Keywords: Machiavelli, The Prince, Carl Klingenberg, Sweden, Age of Liberty, Gustavus III
©inTRAlinea & Paolo Marelli (2019).
"The Translation of Machiavelli’s Prince and the Political Climate in Mid Eighteenth-Century Sweden"
inTRAlinea Special Issue: Transit and Translation in Early Modern Europe
Edited by: Donatella Montini, Iolanda Plescia, Anna Maria Segala and Francesca Terrenato
This article can be freely reproduced under Creative Commons License.

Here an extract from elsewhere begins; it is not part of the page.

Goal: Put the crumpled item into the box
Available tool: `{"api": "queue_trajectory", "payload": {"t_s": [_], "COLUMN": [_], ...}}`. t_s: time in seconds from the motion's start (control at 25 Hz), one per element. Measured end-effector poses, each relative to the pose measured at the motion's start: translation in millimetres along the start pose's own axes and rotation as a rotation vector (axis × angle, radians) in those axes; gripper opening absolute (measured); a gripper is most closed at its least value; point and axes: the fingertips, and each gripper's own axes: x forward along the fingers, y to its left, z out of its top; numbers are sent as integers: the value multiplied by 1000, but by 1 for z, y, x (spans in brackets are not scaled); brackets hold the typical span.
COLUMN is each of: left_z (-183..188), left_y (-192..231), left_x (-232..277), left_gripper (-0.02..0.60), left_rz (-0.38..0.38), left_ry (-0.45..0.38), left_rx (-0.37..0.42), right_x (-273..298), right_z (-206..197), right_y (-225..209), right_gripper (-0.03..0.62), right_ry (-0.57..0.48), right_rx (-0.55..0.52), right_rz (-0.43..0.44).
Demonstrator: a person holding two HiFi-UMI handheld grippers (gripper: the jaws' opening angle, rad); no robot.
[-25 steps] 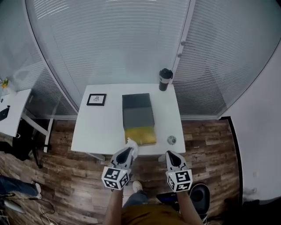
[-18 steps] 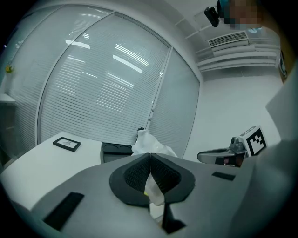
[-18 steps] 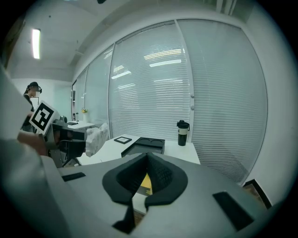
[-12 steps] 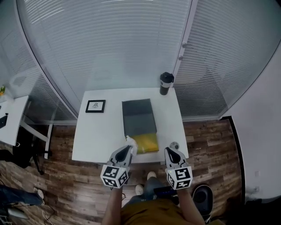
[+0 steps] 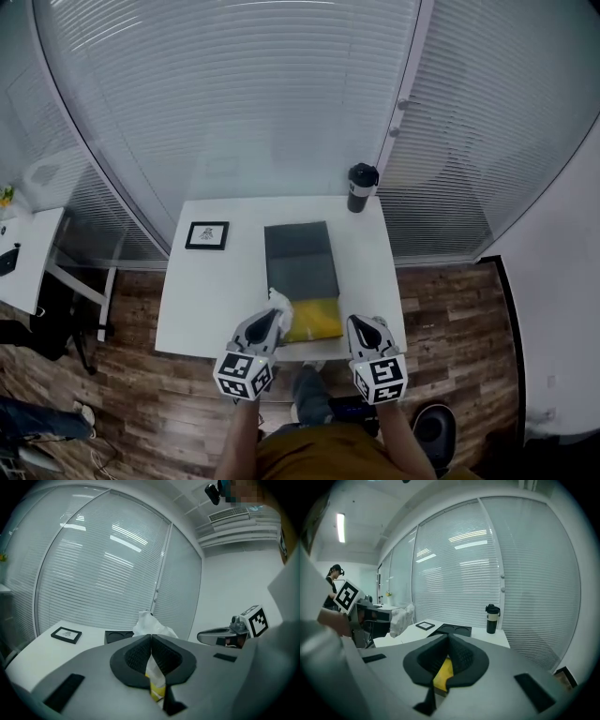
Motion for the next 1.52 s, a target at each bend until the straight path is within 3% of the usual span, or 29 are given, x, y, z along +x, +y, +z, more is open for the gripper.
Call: {"api": "queue_trajectory", "payload": {"t_s": [0.88, 1.52], "left_z": [-31, -89], "left_y": [11, 4], "left_x": [34, 58], "left_gripper": [28, 28], "left_rz": [-10, -92], "left_ry": [89, 266], "left_rx": [-30, -26], "right_x": [28, 48], "right_z": [-32, -61], "right_y": [-12, -13], "right_gripper": [12, 12], "right_ry": [86, 155], "right_rx": [50, 64], "right_rz": [30, 53]}}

Stable URL: https://www.intralinea.org/specials/article/2365
In 1757, the first translation in a Scandinavian language of Machiavelli’s The Prince was brought out in Stockholm by the publisher Grefing. The centuries-long delay was due – as is well-known – to the fact that the treatise was inscribed in the Index librorum prohibitorum but nevertheless circulated more or less clandestinely all over Europe in various Latin translations, from Silvestro Tegli’s 1560 version to Herman Conring’s of 1660 (Mordeglia 2010). The spread of The Prince as far as the Nordic regions[1] was also aided by Amelot’s French translation, which eluded censorship by being published in Amsterdam (Machiavelli 1683), and by the success of the refutation of Machiavelli’s treatise, the celebrated Anti-Machiavel by Frederick II of Prussia, which was published first in a French and then a German translation and contained both works set out in two parallel columns.[2]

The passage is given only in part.